In this and the next issue on the Resonance Program, I'll be sharing a series of what we call Pattern Discoveries - made strictly through the application of pattern recognition to the same landscape available to everyone else. But by using pattern recognition, we will have a view that is fresh, often crazy-seeming at first, and yet that begins to offer a completely different model upon which to see the same terrain.

On the downside, I will not (and often won't be able to) provide all of the normal pyramid-like buildup of how we got there; after all, we didn't "get there" by that path. This means that I will have used a different set of checks and tools, regarding patterns made or broken, to evaluate the credibility of each discovery - and this I have done my best to do, usually by consulting with the top people in each field.
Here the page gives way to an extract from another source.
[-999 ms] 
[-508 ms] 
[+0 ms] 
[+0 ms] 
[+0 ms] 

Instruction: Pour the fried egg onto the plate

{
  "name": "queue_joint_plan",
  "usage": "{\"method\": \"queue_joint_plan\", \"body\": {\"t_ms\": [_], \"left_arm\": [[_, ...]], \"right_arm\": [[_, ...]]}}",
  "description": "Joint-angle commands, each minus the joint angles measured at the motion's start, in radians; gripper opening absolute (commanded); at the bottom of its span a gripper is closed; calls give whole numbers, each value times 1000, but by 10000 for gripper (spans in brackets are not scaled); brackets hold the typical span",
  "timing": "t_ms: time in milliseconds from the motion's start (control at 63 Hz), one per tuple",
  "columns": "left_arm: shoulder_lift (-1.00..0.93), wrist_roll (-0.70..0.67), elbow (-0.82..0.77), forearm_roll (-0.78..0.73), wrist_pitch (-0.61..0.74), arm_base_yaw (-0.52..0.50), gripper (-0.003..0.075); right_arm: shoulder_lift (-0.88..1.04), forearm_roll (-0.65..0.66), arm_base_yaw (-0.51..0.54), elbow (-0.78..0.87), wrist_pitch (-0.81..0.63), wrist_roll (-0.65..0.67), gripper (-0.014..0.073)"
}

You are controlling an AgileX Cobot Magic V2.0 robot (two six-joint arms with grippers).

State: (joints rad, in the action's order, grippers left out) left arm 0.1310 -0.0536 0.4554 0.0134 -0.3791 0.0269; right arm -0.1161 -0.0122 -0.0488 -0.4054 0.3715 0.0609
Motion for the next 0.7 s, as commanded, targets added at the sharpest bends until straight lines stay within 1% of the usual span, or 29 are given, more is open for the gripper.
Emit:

Exactly how different and exciting can this new pattern view be? In these two issues, I'll share some examples along a couple of different threads, trying to keep things simple, and throw in the occasional (optional) math equation to provide waypoints for professional scientists. But I think readers will see, almost immediately, that these new discoveries will surprise and excite the imagination of everyone looking for a wider view.

Resonance II: A New Geometric View

All of us are used to the world of three dimensions - four, if we add time. But many non-physicists are a bit soft on the idea of allowing as many physical dimensions as some theories (i.e., superstring or brane theory, and their offshoots) require.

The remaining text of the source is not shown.